On Wed, Apr 25, 2001 at 12:34:44PM +1000, Drew Parsons wrote:
> On Mon, Apr 23, 2001 at 03:04:02PM -0700, Jason Victor wrote:
> > Hi. I know this may be the wrong mailing list, but
> > it's the only one I'm subscribed to.
> > 
> > I have a potato cd, and recently tried Mandrake 8. The
> > shiny new GNOME and Nautilus made me drool, and now
> > that I think I'm ready to put Debian back on, I want
> > that stuff! I saw it was only available in Sid. How
> > unstable will Sid be when I dist-upgrade to it? I know
> > X will break (that always happens) but what else
> > should I expect? Is it really hard?
> > 
> 
> I recently reinstalled with a new hard disk drive.  Started with a minimal
> potato install and then jumped straight to unstable from there.  You might
> have to keep your wits about you in getting package dependencies
> straightened out, but on the whole you shouldn't have to expect huge
> difficulties.  I find dselect does a better job of sorting out new
> dependencies than apt-get does.
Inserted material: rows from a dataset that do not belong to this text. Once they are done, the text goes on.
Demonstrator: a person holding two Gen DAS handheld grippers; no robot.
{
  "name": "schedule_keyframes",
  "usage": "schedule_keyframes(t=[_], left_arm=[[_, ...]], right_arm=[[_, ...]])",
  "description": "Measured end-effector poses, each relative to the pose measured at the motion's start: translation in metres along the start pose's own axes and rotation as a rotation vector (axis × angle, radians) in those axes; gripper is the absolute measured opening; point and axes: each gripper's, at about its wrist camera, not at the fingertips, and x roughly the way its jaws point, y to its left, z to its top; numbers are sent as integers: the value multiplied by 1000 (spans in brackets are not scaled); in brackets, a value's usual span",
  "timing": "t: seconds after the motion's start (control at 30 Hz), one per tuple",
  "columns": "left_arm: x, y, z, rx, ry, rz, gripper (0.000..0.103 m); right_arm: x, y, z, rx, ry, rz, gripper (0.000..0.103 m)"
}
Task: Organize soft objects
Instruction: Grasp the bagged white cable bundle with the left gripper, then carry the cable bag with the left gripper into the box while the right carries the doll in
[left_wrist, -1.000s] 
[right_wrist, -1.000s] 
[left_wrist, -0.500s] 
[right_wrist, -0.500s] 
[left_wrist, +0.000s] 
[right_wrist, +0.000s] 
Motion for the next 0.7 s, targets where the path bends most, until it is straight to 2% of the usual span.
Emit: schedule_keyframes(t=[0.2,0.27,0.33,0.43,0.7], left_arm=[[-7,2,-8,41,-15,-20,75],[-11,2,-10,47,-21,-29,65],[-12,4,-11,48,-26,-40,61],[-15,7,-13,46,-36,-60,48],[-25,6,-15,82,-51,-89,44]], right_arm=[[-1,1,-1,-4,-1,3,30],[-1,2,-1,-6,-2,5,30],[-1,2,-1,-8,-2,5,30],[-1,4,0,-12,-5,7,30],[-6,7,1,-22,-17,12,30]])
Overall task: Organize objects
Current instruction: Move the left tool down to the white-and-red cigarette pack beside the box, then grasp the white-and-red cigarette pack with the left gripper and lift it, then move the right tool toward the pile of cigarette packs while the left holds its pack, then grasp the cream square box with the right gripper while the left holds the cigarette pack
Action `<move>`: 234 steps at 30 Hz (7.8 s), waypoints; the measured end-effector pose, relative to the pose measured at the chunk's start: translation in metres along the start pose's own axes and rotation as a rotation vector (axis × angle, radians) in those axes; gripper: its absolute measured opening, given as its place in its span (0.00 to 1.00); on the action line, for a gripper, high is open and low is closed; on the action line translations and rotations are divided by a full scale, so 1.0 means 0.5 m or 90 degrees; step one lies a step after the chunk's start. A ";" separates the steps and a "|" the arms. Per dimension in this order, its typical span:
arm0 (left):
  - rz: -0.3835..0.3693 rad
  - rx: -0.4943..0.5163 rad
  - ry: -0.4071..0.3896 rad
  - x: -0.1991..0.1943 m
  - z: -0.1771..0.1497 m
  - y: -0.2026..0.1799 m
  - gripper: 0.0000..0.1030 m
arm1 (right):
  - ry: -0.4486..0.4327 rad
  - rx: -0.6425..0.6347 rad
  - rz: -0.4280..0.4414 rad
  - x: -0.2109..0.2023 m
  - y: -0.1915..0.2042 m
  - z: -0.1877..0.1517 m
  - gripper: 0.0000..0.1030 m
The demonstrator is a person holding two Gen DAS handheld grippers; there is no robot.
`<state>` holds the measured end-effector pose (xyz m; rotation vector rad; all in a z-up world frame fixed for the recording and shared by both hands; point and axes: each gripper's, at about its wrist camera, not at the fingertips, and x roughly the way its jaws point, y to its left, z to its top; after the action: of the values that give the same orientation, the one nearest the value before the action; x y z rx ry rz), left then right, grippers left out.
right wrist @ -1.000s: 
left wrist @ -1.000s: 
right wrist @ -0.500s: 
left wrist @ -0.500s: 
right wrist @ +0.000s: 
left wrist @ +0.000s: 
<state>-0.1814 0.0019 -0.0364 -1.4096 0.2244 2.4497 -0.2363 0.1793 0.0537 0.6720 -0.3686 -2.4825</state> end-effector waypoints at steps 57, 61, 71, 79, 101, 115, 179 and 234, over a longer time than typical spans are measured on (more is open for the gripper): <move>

You might find you have to run both in turn
> one after the other to you converge to a "satisfied" system.
> 
> Only one thing: there are a couple of standing issues with libc6 and
> libssl0.9.6 (wrt ssh) from instable.  You might want to get those from woody
> instead. But I think the problem with libc6 was a build problem though, so it
> shouldn't worry you as a user rather than a Debian developer.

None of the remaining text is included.